Problem> When a line below contains the word "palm", copy that line.

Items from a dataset
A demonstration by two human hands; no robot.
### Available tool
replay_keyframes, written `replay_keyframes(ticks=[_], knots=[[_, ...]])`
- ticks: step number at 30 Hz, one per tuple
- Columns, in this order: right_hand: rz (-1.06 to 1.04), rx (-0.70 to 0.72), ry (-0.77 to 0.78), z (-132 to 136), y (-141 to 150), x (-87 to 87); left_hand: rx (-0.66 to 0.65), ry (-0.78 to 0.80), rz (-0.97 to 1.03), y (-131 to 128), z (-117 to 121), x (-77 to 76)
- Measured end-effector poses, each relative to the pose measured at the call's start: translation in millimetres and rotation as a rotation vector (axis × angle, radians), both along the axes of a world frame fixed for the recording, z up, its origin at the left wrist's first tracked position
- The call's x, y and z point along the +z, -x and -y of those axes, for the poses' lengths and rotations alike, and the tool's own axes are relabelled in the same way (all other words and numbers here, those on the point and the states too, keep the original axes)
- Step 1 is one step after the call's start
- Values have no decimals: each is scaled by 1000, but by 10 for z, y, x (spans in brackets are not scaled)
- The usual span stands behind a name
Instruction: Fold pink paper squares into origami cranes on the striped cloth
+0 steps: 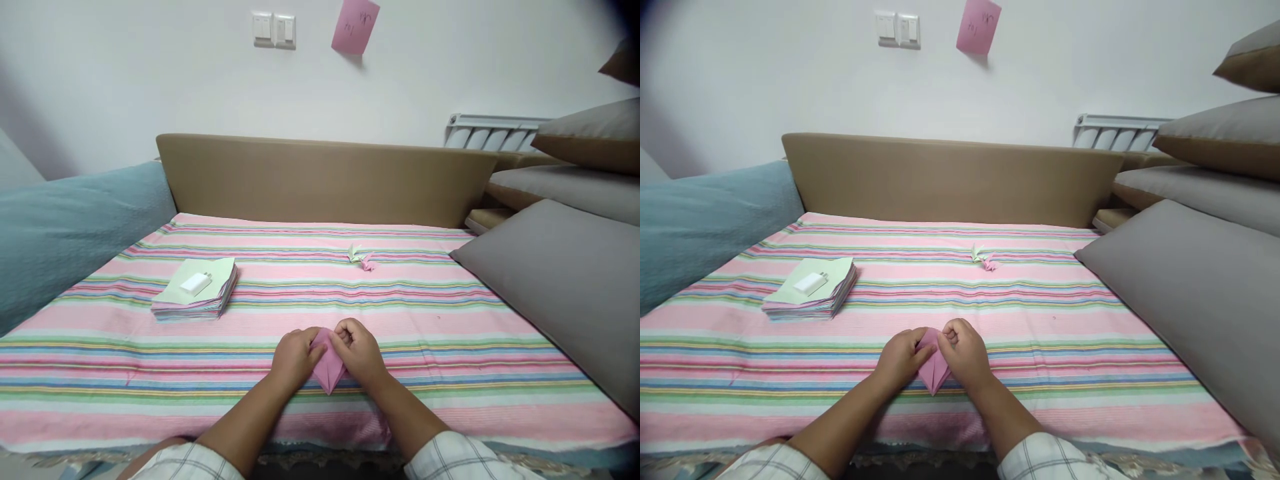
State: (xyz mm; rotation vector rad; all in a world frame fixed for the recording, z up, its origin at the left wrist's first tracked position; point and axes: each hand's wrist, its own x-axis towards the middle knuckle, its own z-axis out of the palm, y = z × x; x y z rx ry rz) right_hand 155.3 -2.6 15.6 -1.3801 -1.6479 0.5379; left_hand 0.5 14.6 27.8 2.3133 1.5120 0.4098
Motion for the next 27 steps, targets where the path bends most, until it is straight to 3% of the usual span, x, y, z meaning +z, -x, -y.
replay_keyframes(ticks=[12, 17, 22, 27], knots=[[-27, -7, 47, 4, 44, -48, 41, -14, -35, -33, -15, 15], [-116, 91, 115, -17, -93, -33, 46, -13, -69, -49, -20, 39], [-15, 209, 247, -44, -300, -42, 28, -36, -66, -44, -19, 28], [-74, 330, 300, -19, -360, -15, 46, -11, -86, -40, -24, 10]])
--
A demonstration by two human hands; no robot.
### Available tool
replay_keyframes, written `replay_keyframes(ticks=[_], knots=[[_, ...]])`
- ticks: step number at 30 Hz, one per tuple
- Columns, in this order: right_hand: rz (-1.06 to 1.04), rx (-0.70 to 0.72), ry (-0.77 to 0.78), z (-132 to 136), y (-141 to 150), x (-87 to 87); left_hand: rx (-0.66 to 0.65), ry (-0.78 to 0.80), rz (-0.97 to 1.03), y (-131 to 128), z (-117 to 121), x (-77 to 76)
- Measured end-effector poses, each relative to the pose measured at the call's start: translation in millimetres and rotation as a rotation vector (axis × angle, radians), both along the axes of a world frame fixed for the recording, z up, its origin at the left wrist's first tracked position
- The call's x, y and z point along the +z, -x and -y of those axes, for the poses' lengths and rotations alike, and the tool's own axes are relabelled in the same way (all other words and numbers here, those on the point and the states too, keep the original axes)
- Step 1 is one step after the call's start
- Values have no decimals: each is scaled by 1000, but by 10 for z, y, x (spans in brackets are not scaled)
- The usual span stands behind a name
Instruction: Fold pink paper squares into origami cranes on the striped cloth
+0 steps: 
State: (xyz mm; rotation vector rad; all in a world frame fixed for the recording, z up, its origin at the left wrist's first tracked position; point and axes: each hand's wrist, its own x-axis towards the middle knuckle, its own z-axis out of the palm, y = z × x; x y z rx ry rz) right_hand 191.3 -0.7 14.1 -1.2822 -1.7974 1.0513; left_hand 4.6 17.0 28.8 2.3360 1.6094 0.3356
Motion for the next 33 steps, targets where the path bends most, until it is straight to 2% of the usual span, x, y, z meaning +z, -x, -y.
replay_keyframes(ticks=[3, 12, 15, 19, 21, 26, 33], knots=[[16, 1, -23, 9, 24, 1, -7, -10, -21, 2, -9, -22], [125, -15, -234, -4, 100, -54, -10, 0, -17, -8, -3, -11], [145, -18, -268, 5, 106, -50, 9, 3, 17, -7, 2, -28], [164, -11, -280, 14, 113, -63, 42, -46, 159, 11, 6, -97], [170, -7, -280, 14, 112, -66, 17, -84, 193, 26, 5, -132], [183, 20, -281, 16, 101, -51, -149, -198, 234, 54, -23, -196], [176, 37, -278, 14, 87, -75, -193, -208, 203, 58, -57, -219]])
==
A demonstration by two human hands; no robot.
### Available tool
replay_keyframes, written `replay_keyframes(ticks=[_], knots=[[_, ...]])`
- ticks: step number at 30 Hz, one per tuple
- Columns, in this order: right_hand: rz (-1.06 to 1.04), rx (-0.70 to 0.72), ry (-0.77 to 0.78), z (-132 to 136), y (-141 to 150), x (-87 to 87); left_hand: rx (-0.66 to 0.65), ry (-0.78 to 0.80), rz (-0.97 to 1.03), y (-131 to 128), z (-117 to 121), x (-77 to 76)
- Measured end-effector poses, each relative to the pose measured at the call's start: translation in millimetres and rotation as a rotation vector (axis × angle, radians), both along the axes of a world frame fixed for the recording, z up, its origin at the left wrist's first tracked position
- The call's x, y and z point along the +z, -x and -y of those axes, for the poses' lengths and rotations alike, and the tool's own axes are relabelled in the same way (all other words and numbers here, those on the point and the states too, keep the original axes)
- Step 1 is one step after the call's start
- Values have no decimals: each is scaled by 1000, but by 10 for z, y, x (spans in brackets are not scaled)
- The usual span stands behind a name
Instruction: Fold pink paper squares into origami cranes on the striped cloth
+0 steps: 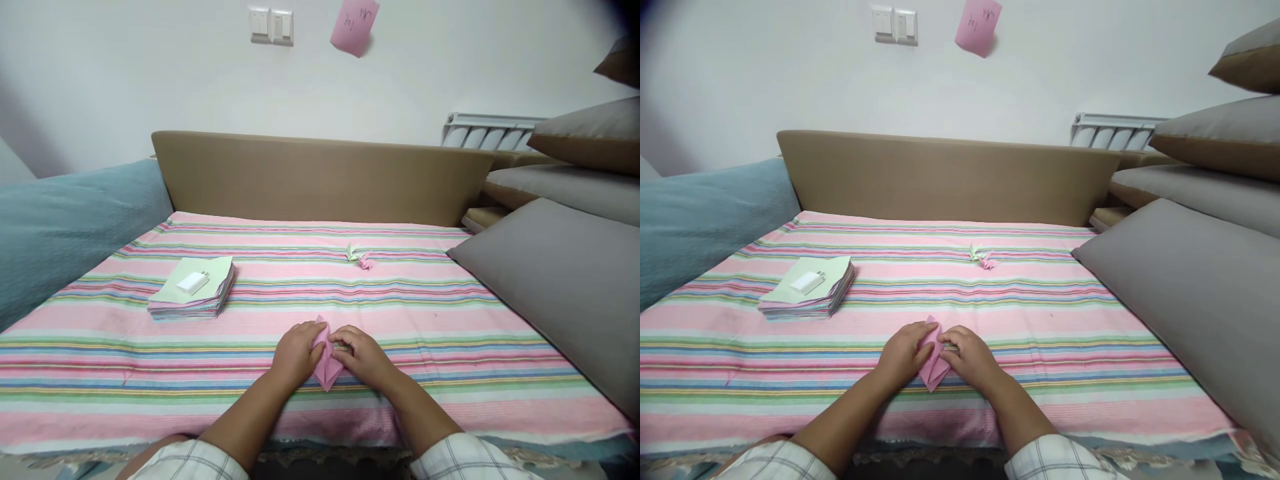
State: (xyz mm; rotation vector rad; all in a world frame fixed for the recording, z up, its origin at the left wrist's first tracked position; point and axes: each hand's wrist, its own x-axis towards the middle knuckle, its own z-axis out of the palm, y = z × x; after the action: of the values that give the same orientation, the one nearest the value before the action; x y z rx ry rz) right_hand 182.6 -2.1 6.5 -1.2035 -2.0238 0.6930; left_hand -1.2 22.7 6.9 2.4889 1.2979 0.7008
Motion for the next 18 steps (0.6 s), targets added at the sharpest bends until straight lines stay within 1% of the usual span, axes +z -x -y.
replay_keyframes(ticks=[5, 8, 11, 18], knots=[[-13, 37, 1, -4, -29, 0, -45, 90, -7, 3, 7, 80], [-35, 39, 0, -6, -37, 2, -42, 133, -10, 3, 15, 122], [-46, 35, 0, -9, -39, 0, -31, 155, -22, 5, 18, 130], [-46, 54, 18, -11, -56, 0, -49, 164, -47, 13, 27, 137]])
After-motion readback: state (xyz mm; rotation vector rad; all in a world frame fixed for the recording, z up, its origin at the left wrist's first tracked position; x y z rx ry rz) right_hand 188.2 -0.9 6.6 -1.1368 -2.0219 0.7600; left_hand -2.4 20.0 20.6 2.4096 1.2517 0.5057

Worked solution>
State: (xyz mm; rotation vector rad; all in a world frame fixed for the recording, z up, its origin at the left wrist's first tracked position; point and axes: each hand's wrist, its own x-axis towards the middle knuckle, its own z-axis out of the palm, y = z × x; x y z rx ry rz) right_hand 155.3 -2.6 15.6 -1.3801 -1.6479 0.5379; left_hand 0.5 14.6 27.8 2.3133 1.5120 0.4098
State: (xyz mm; rotation vector rad; all in a world frame fixed for the recording, z up, its origin at the left wrist's first tracked position; point and axes: each hand's wrist, its own x-axis towards the middle knuckle, its own z-axis out of the palm, y = z × x; x y z rx ry rz) right_hand 191.3 -0.7 14.1 -1.2822 -1.7974 1.0513; left_hand 4.6 17.0 28.8 2.3360 1.6094 0.3356
State: (xyz mm; rotation vector rad; all in a world frame fixed for the recording, z up, its origin at the left wrist's first tracked position; point and axes: each hand's wrist, its own x-axis towards the middle knuckle, its own z-axis out of the palm, y = z × x; after the action: of the values that give the same orientation, the one nearest the value before the action; x y z rx ry rz) right_hand 182.6 -2.1 6.5 -1.2035 -2.0238 0.6930; left_hand -1.2 22.7 6.9 2.4889 1.2979 0.7008

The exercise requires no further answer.